The problem -
Only those lines in the data below from the line containing "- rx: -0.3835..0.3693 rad" through the line containing "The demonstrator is", both included, should be restated word for word.

Dataset content -
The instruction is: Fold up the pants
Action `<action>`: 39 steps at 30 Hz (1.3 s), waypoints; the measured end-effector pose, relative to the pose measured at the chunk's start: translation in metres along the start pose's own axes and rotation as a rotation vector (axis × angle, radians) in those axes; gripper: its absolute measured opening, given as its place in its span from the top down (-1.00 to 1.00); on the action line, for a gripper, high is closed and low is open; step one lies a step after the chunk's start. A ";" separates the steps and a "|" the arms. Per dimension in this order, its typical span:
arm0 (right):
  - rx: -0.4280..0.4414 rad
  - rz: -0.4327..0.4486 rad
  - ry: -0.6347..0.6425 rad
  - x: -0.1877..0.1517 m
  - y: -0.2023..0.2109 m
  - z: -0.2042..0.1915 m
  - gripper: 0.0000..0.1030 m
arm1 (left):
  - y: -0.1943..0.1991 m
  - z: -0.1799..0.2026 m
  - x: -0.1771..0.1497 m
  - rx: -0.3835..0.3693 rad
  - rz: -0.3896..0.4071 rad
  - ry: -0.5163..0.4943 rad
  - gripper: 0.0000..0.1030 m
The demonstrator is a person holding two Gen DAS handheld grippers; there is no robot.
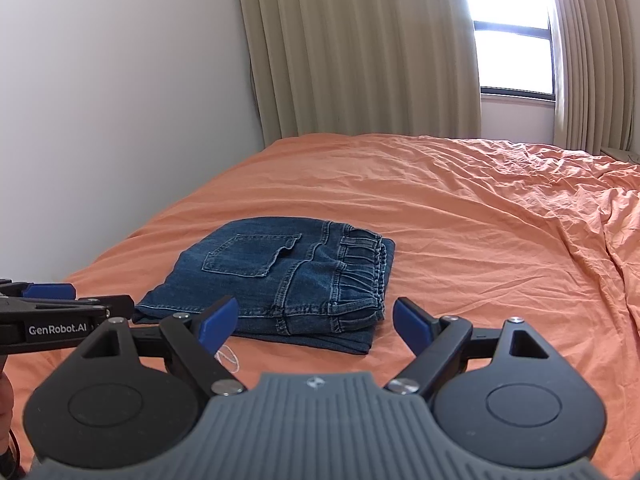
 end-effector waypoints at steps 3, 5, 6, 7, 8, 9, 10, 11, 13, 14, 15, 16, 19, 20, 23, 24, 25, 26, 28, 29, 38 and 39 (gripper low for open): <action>0.002 0.004 -0.001 0.000 0.001 0.000 -0.58 | 0.000 0.000 0.000 -0.001 -0.001 0.001 -0.74; 0.001 0.005 -0.002 0.000 0.002 -0.001 -0.58 | 0.000 0.000 0.000 0.000 -0.002 -0.001 -0.74; 0.002 0.006 -0.002 0.000 0.003 -0.001 -0.58 | 0.000 0.000 0.001 0.000 -0.003 -0.004 -0.74; 0.001 0.007 -0.003 0.000 0.003 -0.001 -0.58 | 0.000 0.000 0.000 0.000 -0.003 -0.005 -0.74; 0.001 0.007 -0.003 0.000 0.003 -0.001 -0.58 | 0.001 0.000 0.001 0.000 -0.003 -0.005 -0.74; 0.001 0.008 -0.004 0.000 0.004 -0.001 -0.58 | 0.001 0.000 0.001 -0.001 -0.003 -0.006 -0.74; 0.002 0.007 -0.004 0.000 0.004 -0.001 -0.58 | 0.001 0.000 0.001 -0.001 -0.003 -0.005 -0.74; 0.002 0.008 -0.004 0.000 0.004 -0.001 -0.58 | 0.001 0.000 0.001 -0.001 -0.003 -0.004 -0.74; 0.002 0.007 -0.004 0.000 0.004 -0.001 -0.58 | 0.001 0.000 0.001 -0.002 -0.004 -0.004 -0.74; 0.002 0.007 -0.004 0.000 0.004 -0.001 -0.58 | 0.001 0.000 0.001 -0.001 -0.004 -0.005 -0.74; 0.001 0.007 -0.005 0.000 0.004 -0.001 -0.58 | 0.001 0.000 0.001 0.000 -0.004 -0.009 -0.74; 0.001 0.006 -0.005 0.000 0.005 -0.001 -0.58 | 0.001 0.000 0.001 0.000 -0.004 -0.012 -0.74; -0.002 0.003 -0.004 -0.001 0.005 -0.002 -0.58 | 0.001 0.001 0.000 -0.003 -0.004 -0.012 -0.74; -0.004 0.001 -0.005 -0.001 0.005 -0.003 -0.58 | 0.001 0.001 0.000 -0.005 -0.003 -0.011 -0.74; -0.008 0.001 -0.004 -0.001 0.006 -0.003 -0.58 | 0.001 0.001 0.000 -0.006 -0.002 -0.010 -0.74; -0.010 0.000 -0.004 -0.002 0.006 -0.003 -0.58 | 0.001 0.001 0.000 -0.005 -0.002 -0.009 -0.74; -0.011 -0.001 -0.005 -0.002 0.006 -0.003 -0.58 | 0.001 0.001 0.000 -0.006 -0.003 -0.008 -0.74; -0.012 -0.002 -0.006 -0.002 0.006 -0.003 -0.58 | 0.001 0.001 0.000 -0.007 -0.003 -0.008 -0.74; -0.012 -0.004 -0.010 -0.002 0.006 -0.002 -0.58 | 0.002 0.001 0.000 -0.006 -0.003 -0.009 -0.74; -0.012 -0.005 -0.011 -0.003 0.006 -0.002 -0.58 | 0.002 0.001 0.000 -0.005 -0.002 -0.009 -0.74; -0.012 -0.005 -0.013 -0.002 0.007 -0.001 -0.58 | 0.004 0.004 0.000 0.003 0.001 -0.018 -0.74; -0.012 -0.005 -0.013 -0.002 0.007 -0.001 -0.58 | 0.004 0.004 0.000 0.003 0.002 -0.020 -0.74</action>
Point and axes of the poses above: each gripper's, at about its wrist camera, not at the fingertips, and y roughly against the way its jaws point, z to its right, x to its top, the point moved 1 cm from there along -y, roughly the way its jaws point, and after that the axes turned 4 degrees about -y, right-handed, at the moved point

Task solution -
  - rx: -0.3835..0.3693 rad
  - rz: -0.3896..0.4071 rad
  - ry: -0.5163..0.4943 rad
  - gripper: 0.0000..0.1030 m
The demonstrator is a person holding two Gen DAS handheld grippers; there is no robot.

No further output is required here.